The present scenario about RNA molecules has stimulated our speculation of RNA-world and that RNA might be an active and star player of molecular biology- a molecule that contains genetic information and acts as a biological catalyst. Thus RNA-directed evolution can provide clues to its possible participation in the origin of life. Forcefully evolution of a true RNA replicase as a self-replicating genetic molecule in the in vitro system using directed molecular evolutionary approach would provide a window to observe the force of Darwinian selection in real-time dimension scale. RNA replicase which is exclusively reserved for viruses (not cellular RNAs) is an RNA-directed RNA polymerase (RdRP) and can catalyzed the replication of RNA molecules and even is good enough to copy their own sequence. Thus RNA replicase would able for setting up an in vitro system to actually watch how the molecule evolves. However, to get an evolutionary line for replicase in a selective manner, a RNA molecule must be evolve in an intramolecular sense in order to boost its own survival by preferentially replicating itself and not the other RNAs present in the local environment. In this research, we wish to attempt and explore the possibility of directed evolution to evolve a new replicase by combining the potential of self-sustained sequence replication (3SR) for amplification purposes and solid-phase RNA-protein fusion for selection purposes.
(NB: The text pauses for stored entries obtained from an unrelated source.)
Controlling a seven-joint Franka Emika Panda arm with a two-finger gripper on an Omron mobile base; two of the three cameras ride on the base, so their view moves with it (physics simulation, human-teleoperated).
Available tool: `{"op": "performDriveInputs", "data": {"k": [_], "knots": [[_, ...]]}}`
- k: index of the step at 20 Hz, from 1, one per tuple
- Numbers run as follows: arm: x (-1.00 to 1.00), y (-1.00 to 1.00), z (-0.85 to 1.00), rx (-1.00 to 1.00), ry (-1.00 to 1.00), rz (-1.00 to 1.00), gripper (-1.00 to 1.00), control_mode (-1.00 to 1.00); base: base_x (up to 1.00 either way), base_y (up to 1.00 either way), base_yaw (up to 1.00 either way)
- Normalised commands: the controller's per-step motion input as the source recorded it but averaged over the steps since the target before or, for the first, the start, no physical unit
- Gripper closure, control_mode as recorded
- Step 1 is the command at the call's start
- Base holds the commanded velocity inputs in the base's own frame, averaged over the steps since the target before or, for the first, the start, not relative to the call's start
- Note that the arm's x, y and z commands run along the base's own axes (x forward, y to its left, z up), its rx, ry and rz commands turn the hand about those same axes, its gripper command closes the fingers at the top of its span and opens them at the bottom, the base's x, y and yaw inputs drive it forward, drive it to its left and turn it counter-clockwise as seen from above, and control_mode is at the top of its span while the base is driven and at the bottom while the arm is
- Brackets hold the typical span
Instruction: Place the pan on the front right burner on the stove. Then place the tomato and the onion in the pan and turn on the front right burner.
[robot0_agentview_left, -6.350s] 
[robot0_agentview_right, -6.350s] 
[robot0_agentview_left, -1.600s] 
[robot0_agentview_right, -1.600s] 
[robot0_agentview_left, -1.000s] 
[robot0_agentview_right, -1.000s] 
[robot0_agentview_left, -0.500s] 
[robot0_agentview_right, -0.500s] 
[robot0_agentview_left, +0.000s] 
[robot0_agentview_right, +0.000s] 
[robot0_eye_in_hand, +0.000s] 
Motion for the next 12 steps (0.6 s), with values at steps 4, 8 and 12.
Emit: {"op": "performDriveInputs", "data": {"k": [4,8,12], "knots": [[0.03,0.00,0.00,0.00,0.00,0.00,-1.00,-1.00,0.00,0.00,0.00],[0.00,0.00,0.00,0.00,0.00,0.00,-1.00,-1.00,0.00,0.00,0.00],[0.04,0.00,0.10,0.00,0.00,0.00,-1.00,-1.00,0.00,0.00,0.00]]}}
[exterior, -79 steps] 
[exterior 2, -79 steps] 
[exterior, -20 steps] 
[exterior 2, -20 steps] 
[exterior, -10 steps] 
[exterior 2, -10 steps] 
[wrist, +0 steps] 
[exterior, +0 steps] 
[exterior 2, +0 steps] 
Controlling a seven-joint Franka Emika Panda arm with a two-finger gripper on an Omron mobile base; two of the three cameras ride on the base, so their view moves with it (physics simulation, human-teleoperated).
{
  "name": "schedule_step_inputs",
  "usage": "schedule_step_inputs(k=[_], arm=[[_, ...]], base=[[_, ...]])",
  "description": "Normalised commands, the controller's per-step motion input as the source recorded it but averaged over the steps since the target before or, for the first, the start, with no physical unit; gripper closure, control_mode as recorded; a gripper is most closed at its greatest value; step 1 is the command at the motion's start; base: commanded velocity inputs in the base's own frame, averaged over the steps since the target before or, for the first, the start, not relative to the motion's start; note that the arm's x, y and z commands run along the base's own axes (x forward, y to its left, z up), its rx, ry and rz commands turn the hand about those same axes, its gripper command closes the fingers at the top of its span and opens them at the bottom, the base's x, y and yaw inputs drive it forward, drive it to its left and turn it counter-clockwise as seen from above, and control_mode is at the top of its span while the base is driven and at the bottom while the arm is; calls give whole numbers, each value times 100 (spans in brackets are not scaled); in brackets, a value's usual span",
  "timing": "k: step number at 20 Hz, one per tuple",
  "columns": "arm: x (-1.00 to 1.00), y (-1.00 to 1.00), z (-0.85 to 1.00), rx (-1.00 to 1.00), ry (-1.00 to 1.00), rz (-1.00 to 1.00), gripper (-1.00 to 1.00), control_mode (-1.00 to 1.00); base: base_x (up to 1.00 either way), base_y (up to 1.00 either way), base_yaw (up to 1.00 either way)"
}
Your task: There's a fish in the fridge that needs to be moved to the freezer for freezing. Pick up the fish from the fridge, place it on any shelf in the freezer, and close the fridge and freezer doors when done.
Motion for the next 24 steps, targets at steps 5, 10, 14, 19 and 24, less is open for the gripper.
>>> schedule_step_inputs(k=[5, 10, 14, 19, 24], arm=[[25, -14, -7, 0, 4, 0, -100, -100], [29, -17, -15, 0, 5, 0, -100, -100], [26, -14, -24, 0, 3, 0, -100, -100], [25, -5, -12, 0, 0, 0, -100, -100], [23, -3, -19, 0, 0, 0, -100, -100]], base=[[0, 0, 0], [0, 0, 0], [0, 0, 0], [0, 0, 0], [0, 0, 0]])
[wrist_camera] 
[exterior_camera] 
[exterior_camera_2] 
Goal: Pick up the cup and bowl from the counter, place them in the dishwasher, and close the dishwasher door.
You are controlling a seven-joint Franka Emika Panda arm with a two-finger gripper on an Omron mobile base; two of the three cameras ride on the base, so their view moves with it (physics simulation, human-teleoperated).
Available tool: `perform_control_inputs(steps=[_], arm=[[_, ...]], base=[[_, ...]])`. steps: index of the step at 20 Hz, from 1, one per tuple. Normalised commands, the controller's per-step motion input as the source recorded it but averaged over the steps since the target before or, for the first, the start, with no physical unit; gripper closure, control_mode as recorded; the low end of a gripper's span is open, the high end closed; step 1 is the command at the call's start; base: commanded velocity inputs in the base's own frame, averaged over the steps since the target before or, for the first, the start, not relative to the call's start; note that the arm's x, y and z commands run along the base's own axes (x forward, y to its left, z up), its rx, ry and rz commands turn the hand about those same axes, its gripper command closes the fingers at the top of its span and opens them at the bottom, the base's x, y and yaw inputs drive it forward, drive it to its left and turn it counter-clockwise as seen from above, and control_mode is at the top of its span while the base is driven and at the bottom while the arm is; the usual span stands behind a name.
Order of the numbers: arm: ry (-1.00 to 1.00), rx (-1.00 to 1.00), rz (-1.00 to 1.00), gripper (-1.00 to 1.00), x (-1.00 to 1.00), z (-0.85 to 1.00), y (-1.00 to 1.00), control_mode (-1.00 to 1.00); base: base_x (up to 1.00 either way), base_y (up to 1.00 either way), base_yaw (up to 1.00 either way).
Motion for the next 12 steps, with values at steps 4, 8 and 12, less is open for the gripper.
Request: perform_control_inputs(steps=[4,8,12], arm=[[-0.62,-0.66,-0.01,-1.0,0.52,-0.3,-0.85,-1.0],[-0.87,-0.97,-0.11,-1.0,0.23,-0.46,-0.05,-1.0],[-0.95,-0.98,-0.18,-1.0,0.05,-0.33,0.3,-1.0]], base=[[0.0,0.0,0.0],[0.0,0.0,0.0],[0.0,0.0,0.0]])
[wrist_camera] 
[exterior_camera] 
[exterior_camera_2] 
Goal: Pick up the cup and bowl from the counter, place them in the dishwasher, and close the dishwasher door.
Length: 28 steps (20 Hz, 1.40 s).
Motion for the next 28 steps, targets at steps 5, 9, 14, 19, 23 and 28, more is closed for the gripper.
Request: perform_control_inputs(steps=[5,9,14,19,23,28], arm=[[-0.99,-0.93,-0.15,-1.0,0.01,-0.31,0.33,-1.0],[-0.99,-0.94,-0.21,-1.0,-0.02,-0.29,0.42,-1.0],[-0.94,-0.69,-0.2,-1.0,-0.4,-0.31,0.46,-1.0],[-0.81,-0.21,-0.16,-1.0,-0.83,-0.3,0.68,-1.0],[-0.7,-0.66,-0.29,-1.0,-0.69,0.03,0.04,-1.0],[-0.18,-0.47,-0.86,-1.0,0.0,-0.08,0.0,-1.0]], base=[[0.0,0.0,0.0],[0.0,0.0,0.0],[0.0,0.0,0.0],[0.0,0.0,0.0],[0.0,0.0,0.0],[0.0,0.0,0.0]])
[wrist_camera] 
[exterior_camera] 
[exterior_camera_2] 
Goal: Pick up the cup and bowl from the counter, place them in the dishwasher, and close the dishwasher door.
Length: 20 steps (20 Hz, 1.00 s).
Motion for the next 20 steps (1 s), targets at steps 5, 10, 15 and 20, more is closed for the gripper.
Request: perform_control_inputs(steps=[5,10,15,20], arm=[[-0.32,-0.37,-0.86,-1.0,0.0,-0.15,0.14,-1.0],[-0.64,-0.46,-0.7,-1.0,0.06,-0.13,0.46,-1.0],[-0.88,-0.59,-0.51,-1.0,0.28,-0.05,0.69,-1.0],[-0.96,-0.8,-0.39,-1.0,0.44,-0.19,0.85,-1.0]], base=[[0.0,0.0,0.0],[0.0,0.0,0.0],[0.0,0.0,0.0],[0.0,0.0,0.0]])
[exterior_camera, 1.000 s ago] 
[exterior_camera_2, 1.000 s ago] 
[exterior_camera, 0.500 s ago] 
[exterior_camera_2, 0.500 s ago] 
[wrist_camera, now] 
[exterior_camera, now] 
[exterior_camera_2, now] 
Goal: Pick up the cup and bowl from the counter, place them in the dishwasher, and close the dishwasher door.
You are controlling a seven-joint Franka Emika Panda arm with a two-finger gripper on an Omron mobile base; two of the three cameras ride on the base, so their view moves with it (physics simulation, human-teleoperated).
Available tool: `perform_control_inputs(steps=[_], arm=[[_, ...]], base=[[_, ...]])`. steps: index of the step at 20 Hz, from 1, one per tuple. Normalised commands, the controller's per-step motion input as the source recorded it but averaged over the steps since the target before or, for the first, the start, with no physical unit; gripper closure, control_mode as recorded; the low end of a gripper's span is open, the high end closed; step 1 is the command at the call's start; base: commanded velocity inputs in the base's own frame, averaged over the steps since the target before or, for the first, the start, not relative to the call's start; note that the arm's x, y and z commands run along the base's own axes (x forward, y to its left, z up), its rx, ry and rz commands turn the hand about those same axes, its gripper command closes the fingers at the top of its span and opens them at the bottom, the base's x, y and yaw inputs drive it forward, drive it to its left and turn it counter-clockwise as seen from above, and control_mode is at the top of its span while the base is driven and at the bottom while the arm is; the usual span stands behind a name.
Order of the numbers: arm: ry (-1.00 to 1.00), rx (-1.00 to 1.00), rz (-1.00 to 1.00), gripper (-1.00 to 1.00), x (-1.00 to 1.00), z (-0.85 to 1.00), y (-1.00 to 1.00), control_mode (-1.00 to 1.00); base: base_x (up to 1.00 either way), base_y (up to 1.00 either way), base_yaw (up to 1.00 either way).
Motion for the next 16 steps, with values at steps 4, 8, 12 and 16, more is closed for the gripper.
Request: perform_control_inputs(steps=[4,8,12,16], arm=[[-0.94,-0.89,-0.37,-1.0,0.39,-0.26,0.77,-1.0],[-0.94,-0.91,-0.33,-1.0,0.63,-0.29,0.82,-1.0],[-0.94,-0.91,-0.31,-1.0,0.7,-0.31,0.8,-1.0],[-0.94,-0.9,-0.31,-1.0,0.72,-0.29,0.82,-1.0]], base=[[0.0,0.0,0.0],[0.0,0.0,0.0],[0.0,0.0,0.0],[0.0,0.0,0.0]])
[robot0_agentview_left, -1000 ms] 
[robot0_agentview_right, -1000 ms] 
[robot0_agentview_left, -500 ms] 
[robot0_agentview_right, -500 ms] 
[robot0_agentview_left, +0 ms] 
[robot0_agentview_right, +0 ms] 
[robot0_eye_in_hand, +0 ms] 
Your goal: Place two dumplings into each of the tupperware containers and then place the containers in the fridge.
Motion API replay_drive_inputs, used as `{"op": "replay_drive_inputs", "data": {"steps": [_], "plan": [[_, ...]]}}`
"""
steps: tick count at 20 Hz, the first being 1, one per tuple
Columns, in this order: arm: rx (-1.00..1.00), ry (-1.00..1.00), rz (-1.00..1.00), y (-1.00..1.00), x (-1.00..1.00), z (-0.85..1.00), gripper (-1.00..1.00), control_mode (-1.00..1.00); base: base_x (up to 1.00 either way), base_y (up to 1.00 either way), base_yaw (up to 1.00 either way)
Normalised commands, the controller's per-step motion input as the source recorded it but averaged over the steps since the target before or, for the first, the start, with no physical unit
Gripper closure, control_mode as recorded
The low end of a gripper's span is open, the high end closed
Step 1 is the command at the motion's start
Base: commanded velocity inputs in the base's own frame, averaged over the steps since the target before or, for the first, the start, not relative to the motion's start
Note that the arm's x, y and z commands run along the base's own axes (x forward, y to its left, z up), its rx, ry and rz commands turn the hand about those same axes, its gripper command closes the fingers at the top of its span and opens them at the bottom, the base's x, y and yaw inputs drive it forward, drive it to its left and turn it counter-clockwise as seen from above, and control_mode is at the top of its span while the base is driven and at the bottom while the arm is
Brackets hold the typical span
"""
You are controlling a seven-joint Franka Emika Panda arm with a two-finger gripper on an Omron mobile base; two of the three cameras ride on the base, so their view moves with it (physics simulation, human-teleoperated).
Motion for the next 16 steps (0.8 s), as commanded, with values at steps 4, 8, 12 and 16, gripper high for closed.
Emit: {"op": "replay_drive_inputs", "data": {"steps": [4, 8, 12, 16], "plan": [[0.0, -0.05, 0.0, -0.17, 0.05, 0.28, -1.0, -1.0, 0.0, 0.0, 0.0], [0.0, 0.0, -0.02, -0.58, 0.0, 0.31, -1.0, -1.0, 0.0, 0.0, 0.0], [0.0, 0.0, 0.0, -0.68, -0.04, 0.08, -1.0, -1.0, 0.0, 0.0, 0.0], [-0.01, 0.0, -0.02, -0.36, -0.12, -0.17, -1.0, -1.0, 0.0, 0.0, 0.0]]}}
Using this approach, a RNA candidate which coded functionally active replicase would be able to amplify immediately and then the amplified product would be able to catalyze immediately. Therefore, a joint approach of RNA catalysis shown by RNA-protein fusion followed by RNA amplification performed by 3SR reinforces the power of directed molecular evolution for rapid and continuous generation of functional RNAs and thus may help us to understand the origin of life scenario based on efficiency and versatility of self-replicating RNA molecules.   

 

*       Optimization of synthesis of RNA-protein fusion

Puromycin-assisted RNA-protein fusion is likely to be more generally applicable to cell-free protein selection and evolution; however the selection of maximum library size is limited by the efficiency of the translation reaction and by the efficiency of fusion formation on the ribosome. At present, the efficiency of fusion formation is limited from minimum <1 to maximum ~20% of the input template, critically depending on the high-quality of synthetic oligonucleotide containing puromycin at its 3’-end which is used to make covalent linkage between the mRNA molecules and their encoded protein product. In this research, we are engineering and optimizing better construction of oligomer DNA for efficient preparation of RNA-protein fusion which is also advantageous for both the stability and handling of larger transcripts.